The Internet Freedom and Broadband Deployment Act of 2001
Full Committee on Energy and Commerce
April 25, 2001
10:00 AM
2123 Rayburn House Office Building


Mr. Gordon Hills

Economic Oportunity Program of Elmira New York


Thank you, Mr. Chairman, for allowing me the opportunity to testify.  My name is Gordon Hills and I am a member of Keep America Connected.  Keep America Connected, formed in February, 1997, is a partnership between consumer organizations, labor, and local phone companies. This partnership represents older Americans, people with disabilities, rural and inner city residents, people of color, and low-income citizens. Keep America Connected works to achieve affordable access to modern telecommunications services by all consumers. A major tenet of the organization is to ensure that regulatory changes guiding the transition to a competitive market also preserve affordability and accessibility. 

We appreciate your conducting this vital hearing because our serviced populations will be the beneficiaries of your legislation. 

I joined Keep America Connected because I wanted to make a difference and empower many in our community that are disenfranchised. I serve on the Keep America Connected Board of Directors and on the Technology Committee for the National Association of Community Action Agencies or NACCAA.   

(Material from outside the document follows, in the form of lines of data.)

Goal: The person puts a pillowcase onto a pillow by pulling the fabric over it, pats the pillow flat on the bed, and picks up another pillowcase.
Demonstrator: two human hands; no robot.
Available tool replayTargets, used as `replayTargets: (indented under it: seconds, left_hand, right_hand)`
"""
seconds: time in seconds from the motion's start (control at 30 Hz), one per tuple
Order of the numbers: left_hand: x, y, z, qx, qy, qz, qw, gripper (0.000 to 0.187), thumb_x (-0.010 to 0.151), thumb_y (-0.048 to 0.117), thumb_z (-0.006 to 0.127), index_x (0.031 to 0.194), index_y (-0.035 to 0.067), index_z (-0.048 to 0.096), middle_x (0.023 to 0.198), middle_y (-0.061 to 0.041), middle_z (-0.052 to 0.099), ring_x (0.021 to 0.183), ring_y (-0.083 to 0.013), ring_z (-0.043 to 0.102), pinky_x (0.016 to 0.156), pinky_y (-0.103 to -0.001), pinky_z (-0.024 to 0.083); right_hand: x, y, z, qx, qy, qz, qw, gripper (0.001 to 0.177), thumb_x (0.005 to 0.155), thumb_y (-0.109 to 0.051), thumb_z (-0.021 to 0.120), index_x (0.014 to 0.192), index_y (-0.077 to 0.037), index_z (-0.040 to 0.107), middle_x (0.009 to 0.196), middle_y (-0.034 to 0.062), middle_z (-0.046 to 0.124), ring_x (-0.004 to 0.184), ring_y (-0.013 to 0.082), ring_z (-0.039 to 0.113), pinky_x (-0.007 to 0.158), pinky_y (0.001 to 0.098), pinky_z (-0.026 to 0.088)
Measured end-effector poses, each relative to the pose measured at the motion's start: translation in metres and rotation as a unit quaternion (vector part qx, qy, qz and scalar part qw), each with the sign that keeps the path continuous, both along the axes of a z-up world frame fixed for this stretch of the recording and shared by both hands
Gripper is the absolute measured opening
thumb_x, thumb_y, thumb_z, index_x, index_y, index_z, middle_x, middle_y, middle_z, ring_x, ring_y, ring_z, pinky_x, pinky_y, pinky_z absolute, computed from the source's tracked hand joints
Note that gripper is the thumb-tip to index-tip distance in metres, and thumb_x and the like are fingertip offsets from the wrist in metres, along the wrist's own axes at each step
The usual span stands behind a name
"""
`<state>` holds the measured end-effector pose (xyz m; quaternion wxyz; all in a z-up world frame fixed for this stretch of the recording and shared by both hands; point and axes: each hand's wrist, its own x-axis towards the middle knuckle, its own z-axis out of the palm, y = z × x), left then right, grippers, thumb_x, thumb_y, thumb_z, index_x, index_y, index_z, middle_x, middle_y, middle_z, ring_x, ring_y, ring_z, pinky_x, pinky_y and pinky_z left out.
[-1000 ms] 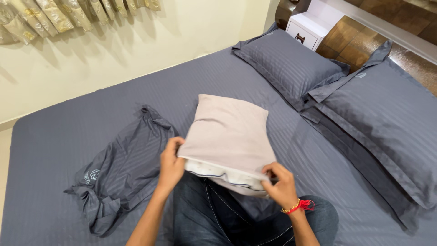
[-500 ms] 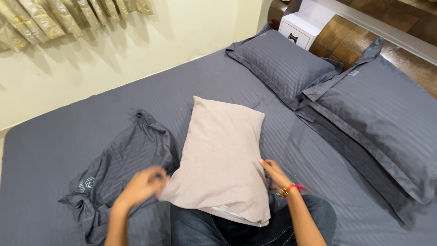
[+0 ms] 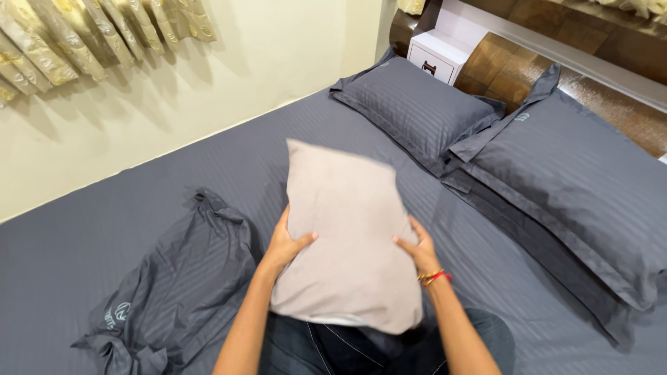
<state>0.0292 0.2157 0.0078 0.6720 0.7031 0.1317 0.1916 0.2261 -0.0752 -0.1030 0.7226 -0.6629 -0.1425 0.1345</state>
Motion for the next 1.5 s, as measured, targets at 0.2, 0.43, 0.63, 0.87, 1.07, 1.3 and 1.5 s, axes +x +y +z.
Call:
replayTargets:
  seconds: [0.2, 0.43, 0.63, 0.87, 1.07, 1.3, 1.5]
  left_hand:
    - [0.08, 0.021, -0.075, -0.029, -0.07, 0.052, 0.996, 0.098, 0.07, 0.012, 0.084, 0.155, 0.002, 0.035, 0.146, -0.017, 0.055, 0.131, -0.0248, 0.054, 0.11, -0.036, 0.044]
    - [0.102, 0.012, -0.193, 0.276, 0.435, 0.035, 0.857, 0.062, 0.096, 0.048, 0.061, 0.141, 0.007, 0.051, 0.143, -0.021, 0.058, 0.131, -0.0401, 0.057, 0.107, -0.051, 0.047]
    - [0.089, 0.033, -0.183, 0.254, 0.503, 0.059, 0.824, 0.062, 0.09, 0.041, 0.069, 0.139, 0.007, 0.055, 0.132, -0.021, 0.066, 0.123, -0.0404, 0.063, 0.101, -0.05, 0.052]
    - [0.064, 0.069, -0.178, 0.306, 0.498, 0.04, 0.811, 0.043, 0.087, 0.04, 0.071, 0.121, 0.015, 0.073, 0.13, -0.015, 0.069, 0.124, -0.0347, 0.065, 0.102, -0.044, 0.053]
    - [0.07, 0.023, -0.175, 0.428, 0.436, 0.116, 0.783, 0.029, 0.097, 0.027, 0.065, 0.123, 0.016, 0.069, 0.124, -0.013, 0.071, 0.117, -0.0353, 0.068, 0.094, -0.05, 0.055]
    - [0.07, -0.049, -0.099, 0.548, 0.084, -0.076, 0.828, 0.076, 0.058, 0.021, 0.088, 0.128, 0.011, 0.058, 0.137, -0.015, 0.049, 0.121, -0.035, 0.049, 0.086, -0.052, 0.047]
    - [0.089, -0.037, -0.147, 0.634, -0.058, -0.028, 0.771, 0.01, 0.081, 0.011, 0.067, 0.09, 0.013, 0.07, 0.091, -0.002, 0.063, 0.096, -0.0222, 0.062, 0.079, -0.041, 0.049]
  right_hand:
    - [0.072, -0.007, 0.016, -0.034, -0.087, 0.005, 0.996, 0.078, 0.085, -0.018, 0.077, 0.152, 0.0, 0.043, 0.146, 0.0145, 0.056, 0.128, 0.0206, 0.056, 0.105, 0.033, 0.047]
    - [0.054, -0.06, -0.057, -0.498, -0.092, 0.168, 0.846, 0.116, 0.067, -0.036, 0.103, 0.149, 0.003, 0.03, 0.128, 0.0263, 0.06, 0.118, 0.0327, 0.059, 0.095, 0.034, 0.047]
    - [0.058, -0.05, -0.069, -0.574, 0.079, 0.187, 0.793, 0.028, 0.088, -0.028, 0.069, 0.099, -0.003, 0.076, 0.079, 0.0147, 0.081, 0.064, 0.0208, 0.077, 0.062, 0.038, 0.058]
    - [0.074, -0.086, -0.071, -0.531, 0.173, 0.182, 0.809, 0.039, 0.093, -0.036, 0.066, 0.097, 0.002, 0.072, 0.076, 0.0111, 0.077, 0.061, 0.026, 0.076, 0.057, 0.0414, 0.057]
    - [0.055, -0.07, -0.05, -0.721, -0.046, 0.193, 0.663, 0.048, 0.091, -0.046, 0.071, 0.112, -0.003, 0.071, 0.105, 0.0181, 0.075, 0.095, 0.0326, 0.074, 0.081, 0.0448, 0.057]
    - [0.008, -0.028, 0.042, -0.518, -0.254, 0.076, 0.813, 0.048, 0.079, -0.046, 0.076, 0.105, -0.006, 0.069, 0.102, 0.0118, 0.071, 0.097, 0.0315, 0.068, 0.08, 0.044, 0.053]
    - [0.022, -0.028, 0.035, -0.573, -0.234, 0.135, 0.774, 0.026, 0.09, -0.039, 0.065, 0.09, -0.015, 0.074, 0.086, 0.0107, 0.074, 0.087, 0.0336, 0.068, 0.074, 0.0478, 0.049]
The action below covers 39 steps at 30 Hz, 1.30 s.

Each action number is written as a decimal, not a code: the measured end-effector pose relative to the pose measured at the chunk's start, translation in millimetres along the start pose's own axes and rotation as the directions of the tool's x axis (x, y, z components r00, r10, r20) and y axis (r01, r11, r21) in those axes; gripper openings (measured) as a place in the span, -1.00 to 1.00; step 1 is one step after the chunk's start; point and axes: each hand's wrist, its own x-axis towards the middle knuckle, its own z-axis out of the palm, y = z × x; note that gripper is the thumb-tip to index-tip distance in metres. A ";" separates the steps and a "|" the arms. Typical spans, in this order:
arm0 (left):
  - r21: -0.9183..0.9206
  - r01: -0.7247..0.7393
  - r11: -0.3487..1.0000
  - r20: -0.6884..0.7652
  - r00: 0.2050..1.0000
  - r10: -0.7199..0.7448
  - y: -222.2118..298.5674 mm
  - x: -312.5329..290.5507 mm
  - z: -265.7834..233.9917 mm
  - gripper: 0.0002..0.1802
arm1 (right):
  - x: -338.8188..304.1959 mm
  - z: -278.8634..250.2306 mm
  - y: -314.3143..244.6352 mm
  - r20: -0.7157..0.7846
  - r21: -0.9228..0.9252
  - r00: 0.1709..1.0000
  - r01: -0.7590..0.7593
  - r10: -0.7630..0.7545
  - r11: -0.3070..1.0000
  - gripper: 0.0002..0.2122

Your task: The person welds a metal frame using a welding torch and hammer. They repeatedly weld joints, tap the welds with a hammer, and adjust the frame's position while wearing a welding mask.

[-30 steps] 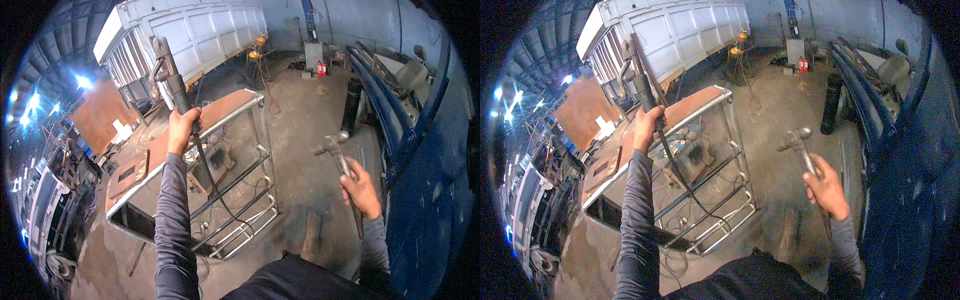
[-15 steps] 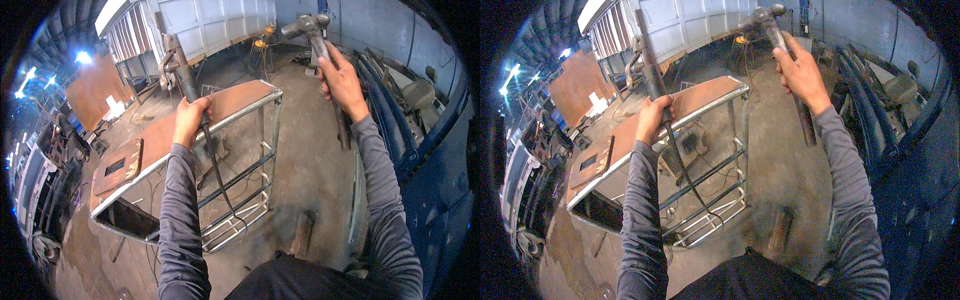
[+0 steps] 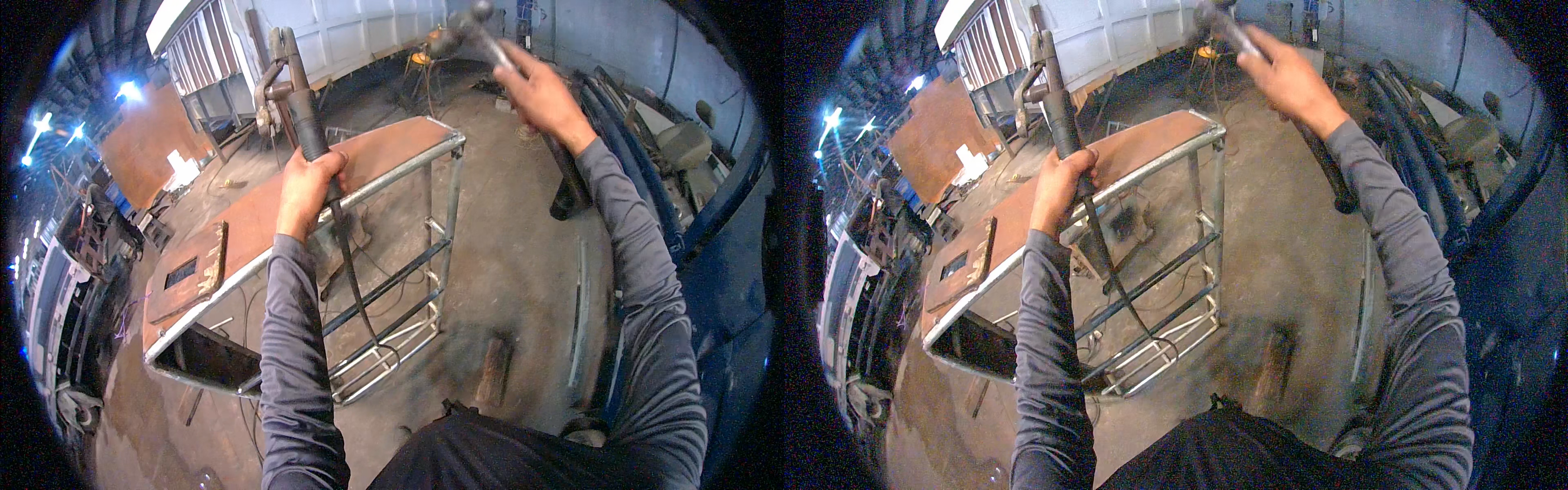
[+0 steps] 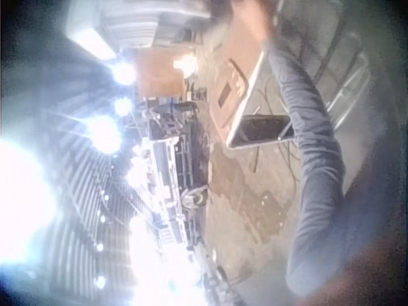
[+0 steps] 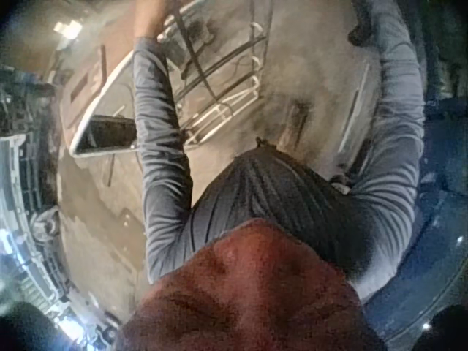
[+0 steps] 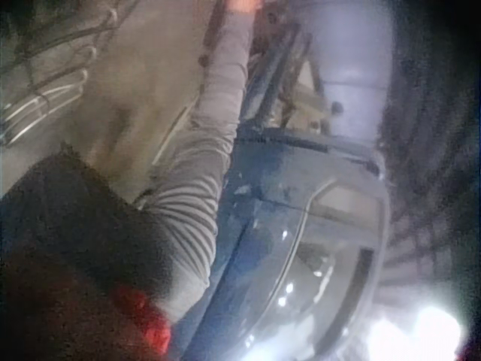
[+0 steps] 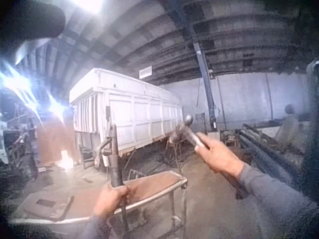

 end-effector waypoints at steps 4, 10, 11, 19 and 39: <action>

Keep America Connected was begun in 1997 to provide a new voice for consumers in the telecommunications arena. Traditionally, organizations that claim to speak for consumers on these issues seemed to have on one main concern: low rates. 

Naturally, we do not disagree that consumers should pay only just and reasonable rates. However, we believe that this is not the only interest that consumers have with respect to telecommunications. It is equally important that consumers have the option to choose these services. As the current focus on the digital divide demonstrates, without this legislation it is likely that some parts of this country will not see these benefits for some time to come. 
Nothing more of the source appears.